PROBLEM —
Please indicate the number of lines in the listing below that include the string "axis"; add nothing else.

§ §

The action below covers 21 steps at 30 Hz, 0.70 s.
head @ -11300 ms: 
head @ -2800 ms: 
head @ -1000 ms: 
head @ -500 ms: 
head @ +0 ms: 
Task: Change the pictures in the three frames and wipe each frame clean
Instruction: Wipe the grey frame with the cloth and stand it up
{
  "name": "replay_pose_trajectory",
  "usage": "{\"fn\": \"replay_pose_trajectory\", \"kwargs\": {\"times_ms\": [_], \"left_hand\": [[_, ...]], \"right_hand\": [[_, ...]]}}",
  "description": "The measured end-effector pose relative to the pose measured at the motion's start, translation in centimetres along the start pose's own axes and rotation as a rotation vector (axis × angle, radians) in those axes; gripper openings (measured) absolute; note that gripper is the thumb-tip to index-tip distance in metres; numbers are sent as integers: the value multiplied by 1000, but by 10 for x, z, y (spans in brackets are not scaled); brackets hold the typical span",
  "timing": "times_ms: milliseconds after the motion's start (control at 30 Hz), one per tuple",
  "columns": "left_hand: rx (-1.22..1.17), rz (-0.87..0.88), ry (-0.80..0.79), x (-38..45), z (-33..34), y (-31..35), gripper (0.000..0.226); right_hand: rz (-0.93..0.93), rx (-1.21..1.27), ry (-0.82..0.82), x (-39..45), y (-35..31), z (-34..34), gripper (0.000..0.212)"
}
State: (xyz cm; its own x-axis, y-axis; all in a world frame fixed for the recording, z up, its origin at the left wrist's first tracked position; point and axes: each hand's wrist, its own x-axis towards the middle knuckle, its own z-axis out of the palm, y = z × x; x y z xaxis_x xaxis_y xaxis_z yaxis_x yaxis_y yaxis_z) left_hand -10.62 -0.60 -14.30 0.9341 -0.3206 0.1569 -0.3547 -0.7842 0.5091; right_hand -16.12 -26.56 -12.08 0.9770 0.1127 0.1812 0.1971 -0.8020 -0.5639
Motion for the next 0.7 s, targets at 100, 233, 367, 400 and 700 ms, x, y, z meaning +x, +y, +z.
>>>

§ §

RESPONSE —
2